While Democrats in the Senate are holding hearings about implementing an ethics code in the Supreme Court, Waldman explained he was “not holding his breath” about the outcome due to Justice Thomas’s extensive connections. On April 6, ProPublica revealed that Justice Thomas accepted luxury trips from Harlan Crow, a billionaire Republican donor, for over 20 years. Crow sent Thomas and his wife on luxury vacations, expensive flights around the world, free resort trips, and more. The article includes a picture of the two men smoking cigars at a resort with Leonard Leo, the president of The Federalist Society, the organization that provided the names of conservative judges to President Donald Trump to nominate to the Supreme Court. According to Waldman, their network is part of an extreme legal faction that “never existed before in U.S. history.” Although the immediate implementation of an ethics code may not be likely, there is strong bipartisan national consensus for an 18-year term limit for Supreme Court justices, with each president allowed two appointments per presidential term. “Nobody

Waldman explained why these reforms are especially important in light of three major Supreme Court cases from June 2022, which he analyzes extensively in his upcoming book. “There were three cases in three days, which crammed decades of social justice in those three days,” he said. The cases he refers to are Dobbs v. Jackson Women’s Health Organization, New York State Rifle & Pistol Association, Inc. v. Bruen, and West Virginia v. EPA.

Most well-known is Dobbs v. Jackson, which overruled both Roe v. Wade and Planned Parenthood v. Casey thus granting individual states the power to regulate any aspect of abortion not protected by federal law. Waldman explained how the Dobbs decision is largely due to the trend towards originalism amongst Supreme Court justices. Originalists believe that the definition of the Constitution is fixed and must be interpreted based on what the Founding Fathers intended. What this looks like in practice, Waldman said, is that “the moral views of propertyowning white men in the 1700’s should govern us now.”
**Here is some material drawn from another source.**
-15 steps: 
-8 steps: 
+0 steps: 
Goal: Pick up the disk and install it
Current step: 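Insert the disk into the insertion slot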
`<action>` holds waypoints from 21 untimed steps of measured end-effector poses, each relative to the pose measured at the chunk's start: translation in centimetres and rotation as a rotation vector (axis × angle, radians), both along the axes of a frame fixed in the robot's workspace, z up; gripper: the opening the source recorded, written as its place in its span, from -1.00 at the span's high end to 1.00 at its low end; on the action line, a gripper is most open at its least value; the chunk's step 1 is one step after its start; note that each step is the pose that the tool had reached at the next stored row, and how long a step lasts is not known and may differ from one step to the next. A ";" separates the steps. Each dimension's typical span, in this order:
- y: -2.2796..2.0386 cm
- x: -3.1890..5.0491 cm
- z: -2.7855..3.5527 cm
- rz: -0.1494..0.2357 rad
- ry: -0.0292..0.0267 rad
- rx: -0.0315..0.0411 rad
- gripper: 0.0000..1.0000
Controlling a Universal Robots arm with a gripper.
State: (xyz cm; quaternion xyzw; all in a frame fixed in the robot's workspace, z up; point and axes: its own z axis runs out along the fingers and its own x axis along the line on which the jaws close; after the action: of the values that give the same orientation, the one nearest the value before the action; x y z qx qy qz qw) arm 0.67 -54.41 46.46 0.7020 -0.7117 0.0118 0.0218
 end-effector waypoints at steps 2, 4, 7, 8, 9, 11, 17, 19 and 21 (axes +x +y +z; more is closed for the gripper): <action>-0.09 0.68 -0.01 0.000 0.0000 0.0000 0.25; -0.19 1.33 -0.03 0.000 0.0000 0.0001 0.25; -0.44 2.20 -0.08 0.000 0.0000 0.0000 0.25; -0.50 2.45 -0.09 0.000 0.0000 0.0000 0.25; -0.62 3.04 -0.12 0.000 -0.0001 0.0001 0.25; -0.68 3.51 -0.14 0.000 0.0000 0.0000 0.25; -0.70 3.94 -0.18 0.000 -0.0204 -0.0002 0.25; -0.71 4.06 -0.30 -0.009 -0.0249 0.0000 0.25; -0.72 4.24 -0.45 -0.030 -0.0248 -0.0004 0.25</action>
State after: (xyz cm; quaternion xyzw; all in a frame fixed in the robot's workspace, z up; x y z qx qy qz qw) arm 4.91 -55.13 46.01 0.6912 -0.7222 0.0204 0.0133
For example, Matthew Hale, the former lord chief justice of England and Wales who sentenced women to death for witchcraft, is cited six times in the Dobbs case as the authority for how the United States should regulate abortion. According to The New York Times, Hale’s decisions became part of the British common law and, by extension, the common law of the United States, India, and other British colonies.

Originalism also played a role in the Bruen case, which Waldman described as “by far the most radical Second Amendment case.” Prior to District of Columbia v. Heller, the Supreme Court believed that the Second Amendment protected the right to a militia. However, in the Heller case, the Court reinterpreted the amendment to mean an individual right to gun ownership and enabled thousands of gun laws to be struck down around the country, Waldman said. Based on the precedent established by the aforementioned Heller case, the Court ruled in the Bruen case that the ability to carry a pistol in public is a constitutional right.
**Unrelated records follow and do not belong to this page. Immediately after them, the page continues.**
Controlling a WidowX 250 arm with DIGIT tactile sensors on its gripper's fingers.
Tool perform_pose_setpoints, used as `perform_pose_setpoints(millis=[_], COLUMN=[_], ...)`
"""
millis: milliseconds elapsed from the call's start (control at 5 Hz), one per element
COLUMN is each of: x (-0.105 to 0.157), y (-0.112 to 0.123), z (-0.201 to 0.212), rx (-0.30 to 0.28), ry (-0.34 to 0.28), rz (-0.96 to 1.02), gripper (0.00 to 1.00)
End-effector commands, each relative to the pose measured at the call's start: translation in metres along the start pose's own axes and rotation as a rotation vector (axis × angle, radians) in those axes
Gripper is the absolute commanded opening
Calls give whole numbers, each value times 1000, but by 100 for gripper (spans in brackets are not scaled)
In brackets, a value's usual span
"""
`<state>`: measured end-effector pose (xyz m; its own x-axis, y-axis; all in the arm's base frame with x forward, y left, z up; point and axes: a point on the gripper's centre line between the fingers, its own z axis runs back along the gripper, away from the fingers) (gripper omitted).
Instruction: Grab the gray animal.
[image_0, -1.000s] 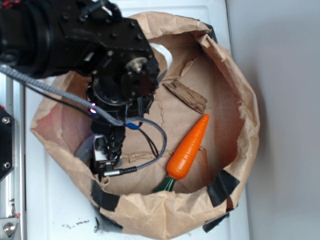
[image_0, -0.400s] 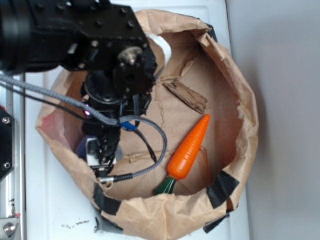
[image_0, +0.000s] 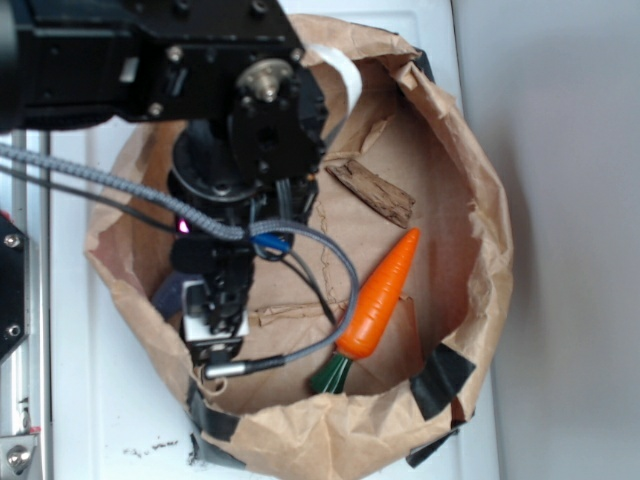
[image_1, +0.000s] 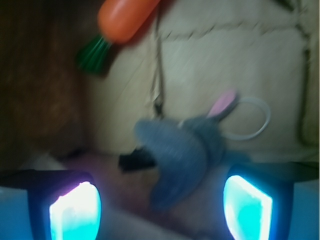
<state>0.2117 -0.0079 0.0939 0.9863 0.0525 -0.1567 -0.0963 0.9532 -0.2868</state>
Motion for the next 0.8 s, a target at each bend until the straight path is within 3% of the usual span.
perform_pose_setpoints(millis=[0, 200, 400, 600], x=[-2, -5, -2, 4], y=[-3, -1, -2, -3], z=[-35, -58, -62, -59], rx=[86, 145, 164, 161], ry=[-5, 1, -6, -2], rz=[-71, -111, -106, -88], gripper=[100, 100, 100, 0])
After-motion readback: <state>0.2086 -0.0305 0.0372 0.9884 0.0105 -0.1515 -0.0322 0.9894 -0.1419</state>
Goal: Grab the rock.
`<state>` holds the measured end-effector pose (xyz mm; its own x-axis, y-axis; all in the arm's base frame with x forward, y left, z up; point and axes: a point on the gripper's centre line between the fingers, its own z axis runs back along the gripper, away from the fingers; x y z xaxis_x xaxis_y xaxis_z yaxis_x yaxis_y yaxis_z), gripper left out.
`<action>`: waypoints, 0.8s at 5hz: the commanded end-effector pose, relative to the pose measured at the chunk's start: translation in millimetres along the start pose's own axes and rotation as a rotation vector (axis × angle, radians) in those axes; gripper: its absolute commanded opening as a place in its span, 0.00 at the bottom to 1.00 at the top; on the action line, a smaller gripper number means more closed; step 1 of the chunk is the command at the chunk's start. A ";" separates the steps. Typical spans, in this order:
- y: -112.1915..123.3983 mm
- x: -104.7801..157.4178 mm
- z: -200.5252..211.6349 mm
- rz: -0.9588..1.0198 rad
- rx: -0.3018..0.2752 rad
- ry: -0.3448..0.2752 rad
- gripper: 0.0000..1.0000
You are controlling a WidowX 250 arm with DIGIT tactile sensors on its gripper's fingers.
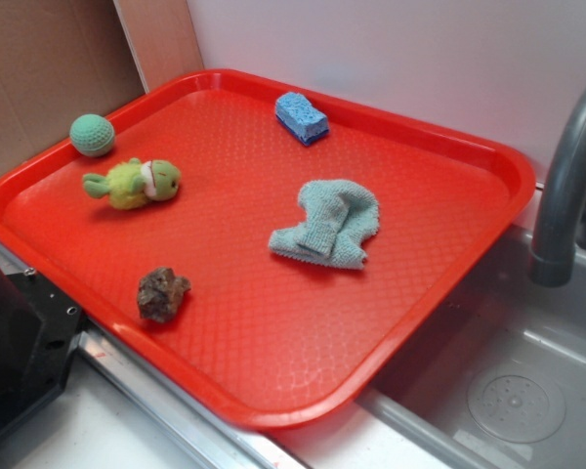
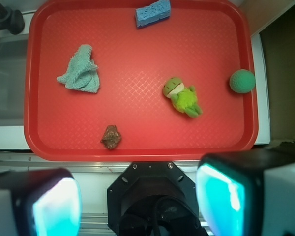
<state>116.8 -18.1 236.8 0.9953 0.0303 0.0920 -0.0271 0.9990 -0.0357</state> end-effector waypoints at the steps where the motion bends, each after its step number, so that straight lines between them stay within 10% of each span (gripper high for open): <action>1: 0.0 0.0 0.0 0.000 0.000 0.000 1.00; 2: -10.7 -1.9 -50.4 0.111 -0.005 0.084 1.00; 4: -39.7 -8.0 -138.1 0.125 -0.013 0.024 1.00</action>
<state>117.1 -59.8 94.2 0.9879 0.1502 0.0399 -0.1484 0.9879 -0.0447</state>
The last case that Waldman analyzed in his book is West Virginia v. EPA, which curbs the power of regulatory agencies to address climate change. Unlike Dobbs and Bruen, this case did not use originalism, but rather textualism to interpret the Constitution based on the literal meaning of the words instead of what the writers intended the words to mean. The Supreme Court ruled that agencies cannot take action unless Congress specifically instructs them, said Waldman. As a result, judges can now decide what regulations to enforce based on what they like and don’t like, especially in lower courts.

Waldman explained that theories such as originalism and textualism are not suitable bases for Supreme Court decisions because the country and people’s needs are constantly evolving, especially due to social media and digital innovation.

“It’s okay to have a Constitution that evolves with the country,” he said. “It turns out that there is a cycle of overreach by the Supreme Court and backlash. When the Supreme Court is partisan or extreme or unduly activist, the public responds.” This response, he explained, is what will eventually lead to a reevaluation of the political system and judicial reform.